The task – Find the line that contains "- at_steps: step". Output it and every line after it to the end of the records, exactly as they appear.

Data records –
_ _ _ _

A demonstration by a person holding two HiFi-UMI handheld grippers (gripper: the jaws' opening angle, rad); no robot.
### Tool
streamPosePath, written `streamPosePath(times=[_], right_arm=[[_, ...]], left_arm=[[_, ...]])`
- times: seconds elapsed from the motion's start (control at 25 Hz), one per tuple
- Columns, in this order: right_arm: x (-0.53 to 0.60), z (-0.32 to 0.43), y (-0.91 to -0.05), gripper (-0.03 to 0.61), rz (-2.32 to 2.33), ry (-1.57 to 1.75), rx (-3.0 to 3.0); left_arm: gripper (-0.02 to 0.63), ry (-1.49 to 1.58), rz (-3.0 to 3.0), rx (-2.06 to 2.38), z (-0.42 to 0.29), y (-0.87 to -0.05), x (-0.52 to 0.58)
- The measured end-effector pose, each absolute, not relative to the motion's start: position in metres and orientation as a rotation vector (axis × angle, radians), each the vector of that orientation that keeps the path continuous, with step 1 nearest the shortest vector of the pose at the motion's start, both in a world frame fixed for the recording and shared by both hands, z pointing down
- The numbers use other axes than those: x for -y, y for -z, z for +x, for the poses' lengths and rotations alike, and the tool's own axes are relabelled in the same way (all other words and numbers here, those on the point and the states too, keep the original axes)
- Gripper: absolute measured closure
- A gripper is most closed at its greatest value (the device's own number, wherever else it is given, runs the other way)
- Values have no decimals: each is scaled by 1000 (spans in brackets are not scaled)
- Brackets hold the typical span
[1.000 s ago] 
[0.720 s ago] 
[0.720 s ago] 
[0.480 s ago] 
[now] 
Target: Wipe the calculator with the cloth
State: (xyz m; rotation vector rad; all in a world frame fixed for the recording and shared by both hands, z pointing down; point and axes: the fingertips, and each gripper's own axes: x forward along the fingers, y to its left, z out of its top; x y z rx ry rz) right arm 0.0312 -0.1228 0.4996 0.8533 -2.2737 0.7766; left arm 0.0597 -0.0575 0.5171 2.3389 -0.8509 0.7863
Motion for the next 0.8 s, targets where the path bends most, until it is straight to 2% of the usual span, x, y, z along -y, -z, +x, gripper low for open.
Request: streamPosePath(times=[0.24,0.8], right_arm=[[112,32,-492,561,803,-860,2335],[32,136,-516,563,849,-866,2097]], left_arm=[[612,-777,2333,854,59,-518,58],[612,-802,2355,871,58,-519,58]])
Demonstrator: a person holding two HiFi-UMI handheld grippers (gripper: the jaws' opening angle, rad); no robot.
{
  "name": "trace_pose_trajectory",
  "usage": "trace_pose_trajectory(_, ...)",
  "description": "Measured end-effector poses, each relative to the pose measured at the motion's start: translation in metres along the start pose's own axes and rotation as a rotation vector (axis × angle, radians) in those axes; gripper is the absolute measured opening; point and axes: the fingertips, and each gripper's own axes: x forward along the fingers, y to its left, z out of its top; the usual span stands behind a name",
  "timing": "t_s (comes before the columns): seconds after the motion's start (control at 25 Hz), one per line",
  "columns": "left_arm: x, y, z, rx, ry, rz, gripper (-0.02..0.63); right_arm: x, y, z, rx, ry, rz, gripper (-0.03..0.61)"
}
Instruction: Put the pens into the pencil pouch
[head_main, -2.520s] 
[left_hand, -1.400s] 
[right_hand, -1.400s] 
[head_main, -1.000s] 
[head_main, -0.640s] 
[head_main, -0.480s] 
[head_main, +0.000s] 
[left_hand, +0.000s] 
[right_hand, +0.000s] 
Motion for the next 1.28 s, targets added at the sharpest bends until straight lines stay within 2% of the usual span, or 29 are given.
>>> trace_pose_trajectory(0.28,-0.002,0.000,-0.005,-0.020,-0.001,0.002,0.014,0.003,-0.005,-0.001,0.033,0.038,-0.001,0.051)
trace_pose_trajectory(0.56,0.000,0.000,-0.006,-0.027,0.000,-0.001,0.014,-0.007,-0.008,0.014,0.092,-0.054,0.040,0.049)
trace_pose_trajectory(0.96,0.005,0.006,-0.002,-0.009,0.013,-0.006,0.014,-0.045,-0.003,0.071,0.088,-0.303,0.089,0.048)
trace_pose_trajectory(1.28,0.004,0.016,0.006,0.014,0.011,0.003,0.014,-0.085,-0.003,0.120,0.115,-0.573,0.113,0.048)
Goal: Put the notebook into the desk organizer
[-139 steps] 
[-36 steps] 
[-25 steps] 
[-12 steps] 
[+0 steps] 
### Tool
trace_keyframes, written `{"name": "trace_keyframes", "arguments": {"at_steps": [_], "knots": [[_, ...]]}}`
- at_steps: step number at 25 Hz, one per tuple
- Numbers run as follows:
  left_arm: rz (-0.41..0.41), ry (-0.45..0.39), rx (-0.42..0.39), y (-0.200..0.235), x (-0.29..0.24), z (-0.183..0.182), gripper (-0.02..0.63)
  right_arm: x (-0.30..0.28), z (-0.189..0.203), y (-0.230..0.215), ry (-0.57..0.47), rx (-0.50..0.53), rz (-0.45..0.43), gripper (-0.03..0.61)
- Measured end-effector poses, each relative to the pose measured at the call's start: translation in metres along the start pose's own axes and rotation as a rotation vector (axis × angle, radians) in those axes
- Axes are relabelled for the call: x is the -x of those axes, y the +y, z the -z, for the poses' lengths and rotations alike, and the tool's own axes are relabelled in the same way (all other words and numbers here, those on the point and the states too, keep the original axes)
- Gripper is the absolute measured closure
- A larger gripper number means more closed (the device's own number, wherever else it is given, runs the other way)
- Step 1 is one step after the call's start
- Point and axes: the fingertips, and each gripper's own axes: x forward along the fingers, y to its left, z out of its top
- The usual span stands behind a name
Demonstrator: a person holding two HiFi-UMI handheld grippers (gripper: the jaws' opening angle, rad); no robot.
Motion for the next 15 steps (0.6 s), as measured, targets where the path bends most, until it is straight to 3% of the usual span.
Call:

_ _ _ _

Exercise output –
- at_steps: step number at 25 Hz, one per tuple
- Numbers run as follows:
  left_arm: rz (-0.41..0.41), ry (-0.45..0.39), rx (-0.42..0.39), y (-0.200..0.235), x (-0.29..0.24), z (-0.183..0.182), gripper (-0.02..0.63)
  right_arm: x (-0.30..0.28), z (-0.189..0.203), y (-0.230..0.215), ry (-0.57..0.47), rx (-0.50..0.53), rz (-0.45..0.43), gripper (-0.03..0.61)
- Measured end-effector poses, each relative to the pose measured at the call's start: translation in metres along the start pose's own axes and rotation as a rotation vector (axis × angle, radians) in those axes
- Axes are relabelled for the call: x is the -x of those axes, y the +y, z the -z, for the poses' lengths and rotations alike, and the tool's own axes are relabelled in the same way (all other words and numbers here, those on the point and the states too, keep the original axes)
- Gripper is the absolute measured closure
- A larger gripper number means more closed (the device's own number, wherever else it is given, runs the other way)
- Step 1 is one step after the call's start
- Point and axes: the fingertips, and each gripper's own axes: x forward along the fingers, y to its left, z out of its top
- The usual span stands behind a name
Demonstrator: a person holding two HiFi-UMI handheld grippers (gripper: the jaws' opening angle, rad); no robot.
Motion for the next 15 steps (0.6 s), as measured, targets where the path bends most, until it is straight to 3% of the usual span.
Call:

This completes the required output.